Contract negotiations were completed last month between London Underground (LUL), and Metronet, the preferred bidder for two of LUL’s Public Private Partner-ship (PPP) infrastructure programmes.

Metronet’s shareholders are Atkins, Balfour Beatty, Bombardier, Thames Water and Seeboard, each providing US$112.3M towards the US$4.81bn deal.
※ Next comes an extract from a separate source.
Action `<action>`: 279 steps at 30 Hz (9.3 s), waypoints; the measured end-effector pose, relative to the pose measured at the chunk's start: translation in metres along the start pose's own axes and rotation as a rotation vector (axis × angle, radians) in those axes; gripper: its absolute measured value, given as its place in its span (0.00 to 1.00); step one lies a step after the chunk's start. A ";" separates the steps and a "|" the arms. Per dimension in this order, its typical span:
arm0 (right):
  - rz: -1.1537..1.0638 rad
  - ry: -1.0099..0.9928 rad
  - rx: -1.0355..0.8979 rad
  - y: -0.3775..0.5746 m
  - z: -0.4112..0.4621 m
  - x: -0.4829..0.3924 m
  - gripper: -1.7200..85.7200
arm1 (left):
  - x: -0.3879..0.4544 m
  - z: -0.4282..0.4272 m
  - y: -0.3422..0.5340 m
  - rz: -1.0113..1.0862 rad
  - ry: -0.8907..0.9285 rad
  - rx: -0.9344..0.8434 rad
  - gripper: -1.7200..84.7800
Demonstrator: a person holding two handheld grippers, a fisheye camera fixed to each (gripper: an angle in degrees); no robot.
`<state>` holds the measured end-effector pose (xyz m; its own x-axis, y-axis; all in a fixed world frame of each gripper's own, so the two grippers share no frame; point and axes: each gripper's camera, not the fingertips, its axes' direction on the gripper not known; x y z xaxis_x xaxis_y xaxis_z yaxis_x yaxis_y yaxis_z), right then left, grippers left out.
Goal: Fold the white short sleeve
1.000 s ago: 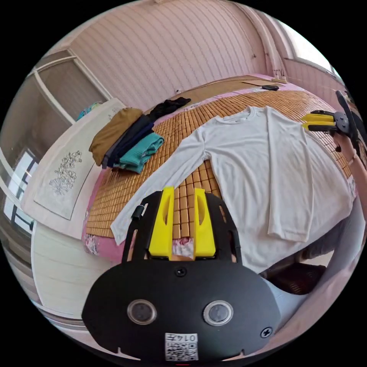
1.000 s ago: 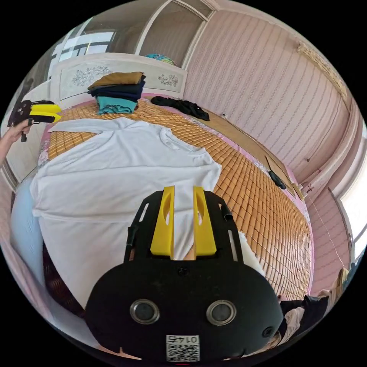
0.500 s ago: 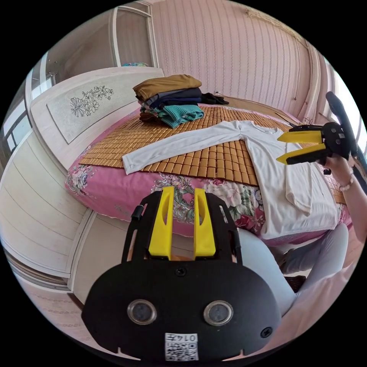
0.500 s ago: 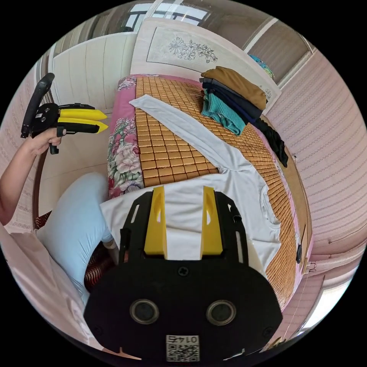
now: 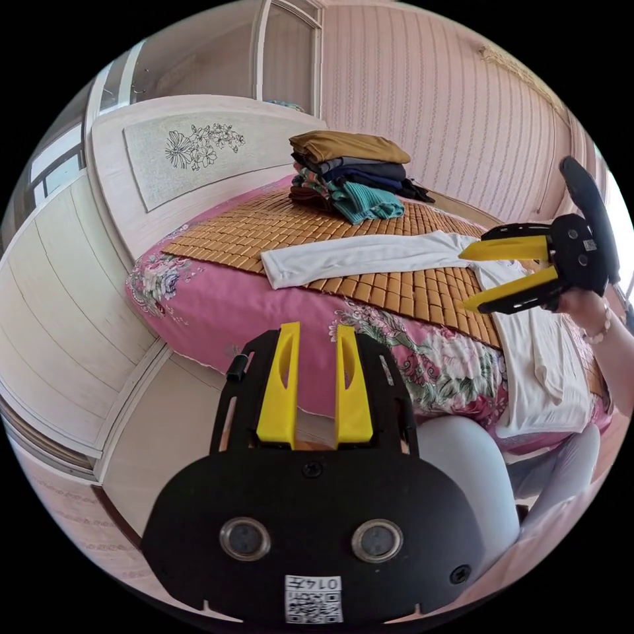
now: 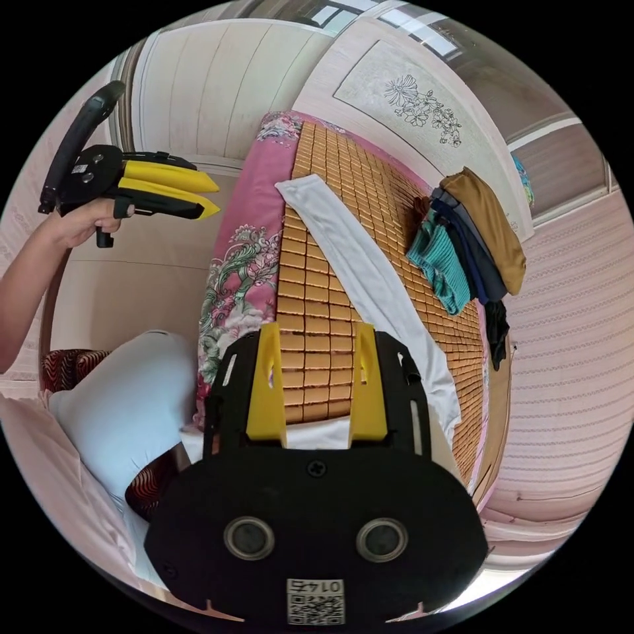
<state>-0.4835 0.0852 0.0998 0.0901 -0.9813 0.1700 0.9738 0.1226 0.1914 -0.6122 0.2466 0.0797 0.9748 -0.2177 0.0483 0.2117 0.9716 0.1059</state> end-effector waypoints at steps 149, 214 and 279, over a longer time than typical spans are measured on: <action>0.975 -0.297 0.061 0.694 -0.113 0.102 0.16 | 0.558 0.005 -0.028 0.871 0.738 -0.261 0.07; 1.204 -0.366 -0.069 0.768 -0.103 0.143 0.02 | 0.644 0.046 0.022 1.031 0.816 -0.342 0.06; 1.083 -0.204 0.330 0.774 -0.148 0.292 0.03 | 0.324 0.105 -0.229 0.620 0.599 -0.057 0.01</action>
<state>0.3273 -0.1285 0.1546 0.7817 -0.2991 0.5473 0.3014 0.9494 0.0885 -0.3519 -0.0558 0.1751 0.7846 0.4236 -0.4527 -0.3835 0.9053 0.1825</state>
Metronet will soon be raising US$1.76bn in commercial bank loans, US$962.6M from the European Investment Bank, and US$1.6bn in bonds, which will help finance the investment programme.
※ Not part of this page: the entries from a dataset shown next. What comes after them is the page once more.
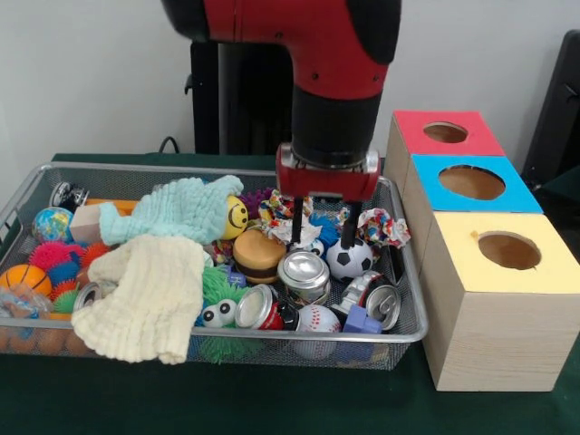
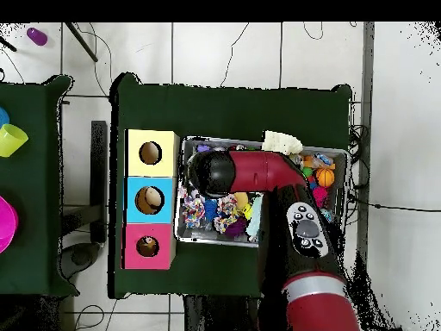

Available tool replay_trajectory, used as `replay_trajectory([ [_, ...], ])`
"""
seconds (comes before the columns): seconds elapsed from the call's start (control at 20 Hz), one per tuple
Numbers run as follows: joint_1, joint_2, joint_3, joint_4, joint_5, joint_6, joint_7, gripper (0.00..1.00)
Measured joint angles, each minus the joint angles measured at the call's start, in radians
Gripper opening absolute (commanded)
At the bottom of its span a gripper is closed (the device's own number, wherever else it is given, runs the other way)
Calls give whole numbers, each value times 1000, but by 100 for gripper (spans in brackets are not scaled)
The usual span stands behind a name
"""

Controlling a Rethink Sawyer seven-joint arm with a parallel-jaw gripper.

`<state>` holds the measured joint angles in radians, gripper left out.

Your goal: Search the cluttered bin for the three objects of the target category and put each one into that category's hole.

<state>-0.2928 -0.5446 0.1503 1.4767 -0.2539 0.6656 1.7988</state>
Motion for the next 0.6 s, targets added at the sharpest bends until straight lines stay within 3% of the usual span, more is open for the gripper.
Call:
replay_trajectory([
  [0.2,-3,73,-25,-69,8,0,0,100],
  [0.6,-2,152,-73,-193,34,50,0,100],
])
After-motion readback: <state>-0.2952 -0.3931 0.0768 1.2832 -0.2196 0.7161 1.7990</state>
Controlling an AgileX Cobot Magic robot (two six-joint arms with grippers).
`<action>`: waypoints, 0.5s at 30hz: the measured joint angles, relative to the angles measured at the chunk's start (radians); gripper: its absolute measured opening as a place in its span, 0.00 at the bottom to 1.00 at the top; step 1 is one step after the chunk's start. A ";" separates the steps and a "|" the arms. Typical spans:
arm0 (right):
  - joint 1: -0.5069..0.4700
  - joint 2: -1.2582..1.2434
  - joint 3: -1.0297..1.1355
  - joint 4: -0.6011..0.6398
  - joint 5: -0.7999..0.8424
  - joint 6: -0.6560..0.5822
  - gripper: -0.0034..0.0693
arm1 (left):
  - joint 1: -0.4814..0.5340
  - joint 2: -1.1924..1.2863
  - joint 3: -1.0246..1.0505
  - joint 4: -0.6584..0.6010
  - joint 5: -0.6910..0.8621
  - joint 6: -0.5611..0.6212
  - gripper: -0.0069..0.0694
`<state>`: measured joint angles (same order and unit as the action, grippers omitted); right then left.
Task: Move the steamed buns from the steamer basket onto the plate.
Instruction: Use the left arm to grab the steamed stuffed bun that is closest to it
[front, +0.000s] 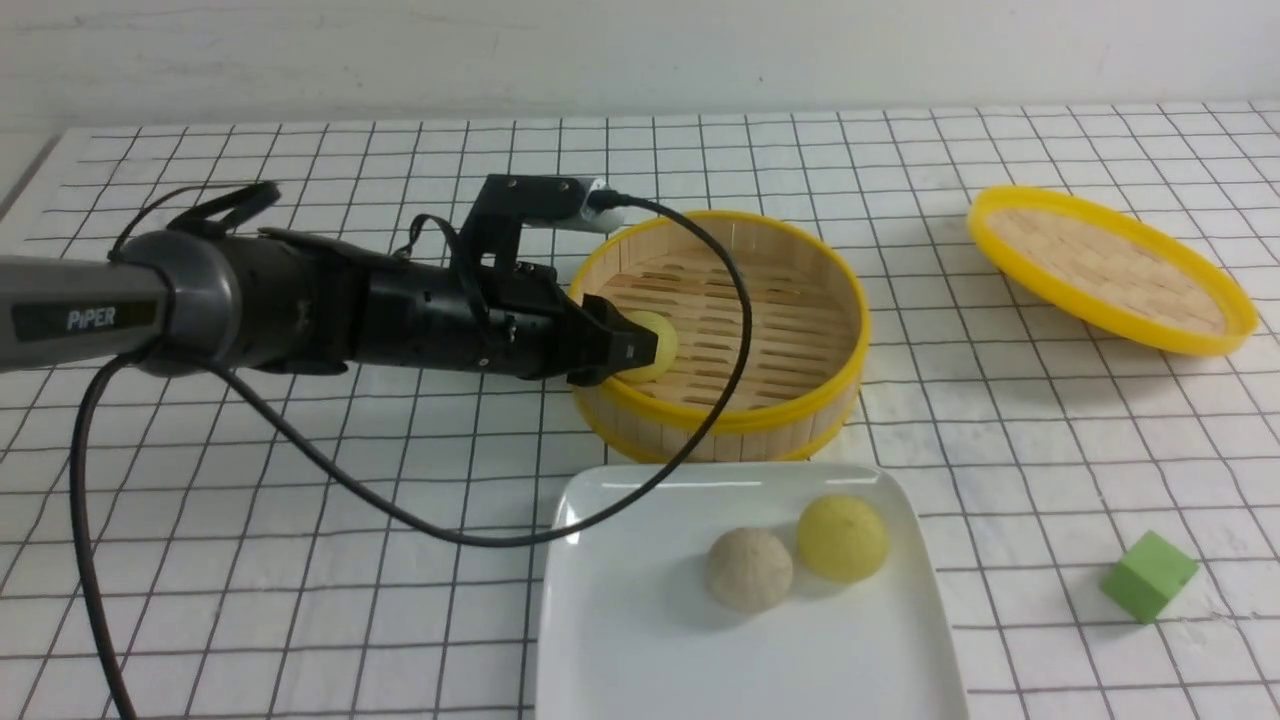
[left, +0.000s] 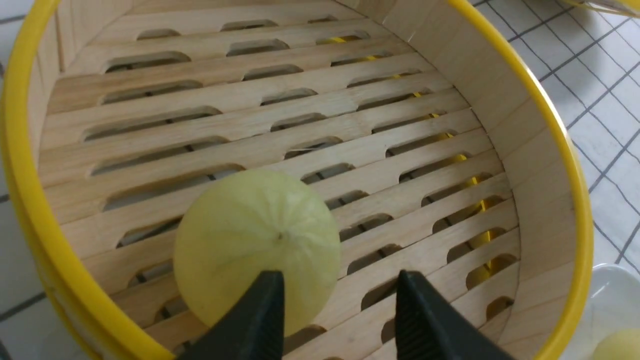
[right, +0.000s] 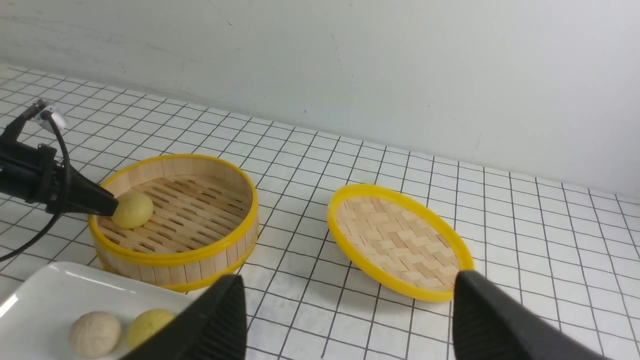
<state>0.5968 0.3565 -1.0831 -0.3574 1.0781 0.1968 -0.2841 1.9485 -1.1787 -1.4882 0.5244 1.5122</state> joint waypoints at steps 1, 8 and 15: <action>0.000 0.000 0.000 0.000 0.000 0.000 0.79 | 0.000 0.000 -0.001 -0.002 -0.001 0.009 0.54; 0.000 0.000 0.000 0.000 0.000 0.000 0.79 | 0.000 0.009 -0.043 0.028 -0.022 0.032 0.54; 0.000 0.000 0.000 -0.003 0.000 0.000 0.79 | 0.000 0.004 -0.090 0.059 -0.022 0.030 0.54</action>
<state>0.5968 0.3565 -1.0831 -0.3604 1.0781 0.1968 -0.2841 1.9528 -1.2689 -1.4290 0.5023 1.5420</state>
Delays on this deal have reportedly cost Atkins US$802,150 a month, contributing to the company’s accounts dropping into the red.

Atkins revealed a US$52.6M half-year loss, compared to a US$23.4M profit last year.

Michael Jeffries, Atkins chairman, blamed, amongst other things, the company’s IT systems.

“We have been adversely impacted by the costs of introducing our new finance systems and back office processes, and by the write off of bid costs,” he said.

“However, the underlying operational performance of the business is sound… we continue to expect that performance in the second half of the year will benefit from cost savings.”

Atkins’ turnover rose 17% to US$720.3M, but debts also increased from US$91.8M to US$168.5M. A profit warning triggered 400 redundancies, and the departure of chief executive Robin Southwell.

A confident Jeffries said: “We are focussed on cost reduction and improving margins, and the Board is optimistic that we can re-establish the Group’s financial performance.”

Metronet, responsible for upgrading, replacing and maintaining seven of London’s underground lines, will be spending nearly US$11.23bn in the first 90 months.

The bank lead arrangers are Abbey National, CIBC, Deutsche Bank and the Royal Bank of Scotland (RBS). The bond lead managers will be Deutsche Bank, USB Warburg and RBS.